The Gloria Record: Start Here

The Gloria Record
Start Here
Arena Rock Recording Company

It finally happened. Indie has broke into the mainstream, mainly due to the popularity of Chris Carraba’s Dashboard Confessional (which, of course, defied my prediction in an earlier review), The Strokes, and, more recently, The White Stripes and The Hives. The sub-genre of emo has been featured in Spin, Rolling Stone, and has become a buzzword on MTV. Droves of kids are now slipping on ratty sweaters, donning thick-framed glasses, and weeping at the stars. Mix tapes have replaced love notes.

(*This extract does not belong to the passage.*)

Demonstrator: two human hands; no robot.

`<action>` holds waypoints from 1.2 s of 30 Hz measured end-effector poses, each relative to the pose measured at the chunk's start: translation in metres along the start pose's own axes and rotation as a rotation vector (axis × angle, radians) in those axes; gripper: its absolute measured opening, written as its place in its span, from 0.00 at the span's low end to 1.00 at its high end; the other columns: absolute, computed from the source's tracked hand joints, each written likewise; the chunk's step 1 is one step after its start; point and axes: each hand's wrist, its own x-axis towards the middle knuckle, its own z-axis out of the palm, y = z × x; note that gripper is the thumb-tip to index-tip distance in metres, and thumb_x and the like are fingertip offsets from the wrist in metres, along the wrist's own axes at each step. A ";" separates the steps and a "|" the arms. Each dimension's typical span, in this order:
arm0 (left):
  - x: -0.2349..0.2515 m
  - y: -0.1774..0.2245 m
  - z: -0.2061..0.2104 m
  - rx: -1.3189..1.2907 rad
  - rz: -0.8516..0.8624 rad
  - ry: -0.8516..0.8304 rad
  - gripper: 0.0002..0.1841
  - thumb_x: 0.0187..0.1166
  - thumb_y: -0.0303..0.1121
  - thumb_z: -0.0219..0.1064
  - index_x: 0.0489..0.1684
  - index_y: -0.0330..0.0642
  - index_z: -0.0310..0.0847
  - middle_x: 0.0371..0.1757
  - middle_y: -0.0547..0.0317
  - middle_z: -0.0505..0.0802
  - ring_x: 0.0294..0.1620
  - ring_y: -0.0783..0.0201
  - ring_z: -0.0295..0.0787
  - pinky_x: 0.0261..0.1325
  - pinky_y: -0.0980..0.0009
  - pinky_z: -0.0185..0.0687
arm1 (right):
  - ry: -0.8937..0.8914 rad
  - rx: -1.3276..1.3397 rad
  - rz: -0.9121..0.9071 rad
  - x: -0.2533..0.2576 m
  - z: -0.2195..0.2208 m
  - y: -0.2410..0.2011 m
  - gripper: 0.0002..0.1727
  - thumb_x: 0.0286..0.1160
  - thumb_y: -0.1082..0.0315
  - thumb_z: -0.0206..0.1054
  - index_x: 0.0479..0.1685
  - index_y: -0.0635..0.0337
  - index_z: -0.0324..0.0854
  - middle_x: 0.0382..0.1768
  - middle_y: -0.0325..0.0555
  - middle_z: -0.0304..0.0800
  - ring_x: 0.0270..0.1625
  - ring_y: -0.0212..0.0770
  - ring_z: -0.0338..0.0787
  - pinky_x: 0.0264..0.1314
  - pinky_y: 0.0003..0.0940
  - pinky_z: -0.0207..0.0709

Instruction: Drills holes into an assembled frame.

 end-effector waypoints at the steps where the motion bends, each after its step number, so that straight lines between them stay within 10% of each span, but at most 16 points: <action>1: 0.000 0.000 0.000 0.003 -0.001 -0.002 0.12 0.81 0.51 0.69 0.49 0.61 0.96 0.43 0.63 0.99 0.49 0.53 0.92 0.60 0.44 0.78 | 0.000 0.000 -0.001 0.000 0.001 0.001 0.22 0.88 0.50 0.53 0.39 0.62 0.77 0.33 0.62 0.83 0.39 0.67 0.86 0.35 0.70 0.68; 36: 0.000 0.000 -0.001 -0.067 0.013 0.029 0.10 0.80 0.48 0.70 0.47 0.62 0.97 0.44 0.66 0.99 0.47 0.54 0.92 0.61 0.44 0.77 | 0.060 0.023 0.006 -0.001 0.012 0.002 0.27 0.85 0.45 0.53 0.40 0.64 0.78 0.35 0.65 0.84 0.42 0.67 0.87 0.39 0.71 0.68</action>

So where is The Gloria Record? Mineral (the original band of The Gloria Record’s Chris Simpson and Jeremy Gomez) enjoyed a bit of short-lived fame underground during the late ’90s. The band had only been together for four years, and only released two full-length albums, yet their influence on indie rock is still felt today. But The Gloria Record is nowhere to be found in the current exploitation of “indie”.

The band continues the emotional composition and personal confessions of Mineral, breaking them down to their organic roots creating a sound that is completely unique. Start Here is the band’s first full-length, preceded by the two equally amazing EPs Lull in Traffic and The Gloria Record.

Where their earlier works were true emotional explorations — singer Chris Simpson’s heart fully on sleeve — The Gloria Record abandons their emo roots for an indie rock growl in Start Here. Yet, only the music has changed. Simpson still retains his intense tenor, singing each word with a passion unmatched by the competition.

Dashboard Confessional describes screaming infidelities and unnoticed breaths. The Gloria Record focuses on movie theatres and vehicular homicide. Dashboard Confessional laments the loss of a lover, finding her hair and presence everywhere. The Gloria Record explores the experience of viewing a movie in “Cinema Air”, Chris Simpson singing: “And the way the sun feels / when you step out in it / after the credits / float back to your car / un-cinemaesque / please tell the whole world I am here / here to be their hero / with the perfect body / and straight teeth / and strings swell every time I bleed.”

“I Was Born in Omaha” describes the events after the birth of a child, from the child’s point of view: “Drinking in the warm air / and breathing through the tubes / as our lovers filled the room with conversation.” Emo’s poster boy, Chris Carraba of Dashboard Confessional, loses lovers — lovers sharing his bed — constructing music out of the pain and loss felt when these “creatures” are gone. The Gloria Record’s lovers are non-sexual, existing purely within memory, created less as “creatures” to be missed and more as experiences present in every facet of life. Every theme explored in Start Here is described in past tense, a melancholy reflection of a reality defined only by memory.

Unlike their peers, The Gloria Record explore mundane universal events — the feeling of leaving a dark movie theatre, driving into Providence as the sun breaks the horizon, a birth — creating meaning out of these events by making them subjective experiences. Dashboard Confessional sings of infidelities and losing a lover, subjective experiences become universal objectives. The Gloria Record abandons emo’s need to purge inner subjectivity, instead replacing it with the universal. And, through the universal, subjective meaning is derived. The result is the 10 amazing songs of Start Here.

So, I will return to my original question: where is The Gloria Record in today’s indie-themed radio? The funny thing about independent music is that, eventually, it is defeatist. Bands avoid commodification by the mainstream in order to create better music. However, through this avoidance, bands typically don’t have the money to continue their music. They usually break up, the members scattering to side projects or forming new bands. When an indie band does breakthrough into the mainstream they’re labeled “sell-outs”, losing their initial fan-base and cursed with the MTV popularity stigma.

However, some bands find the balance. Some bands retain the quality of music while remaining mainstream. R.E.M., The Violent Femmes, David Byrne, et al all became extremely popular yet continued to produce amazing and new music. Personally, I believe The Gloria Record would fit in nicely.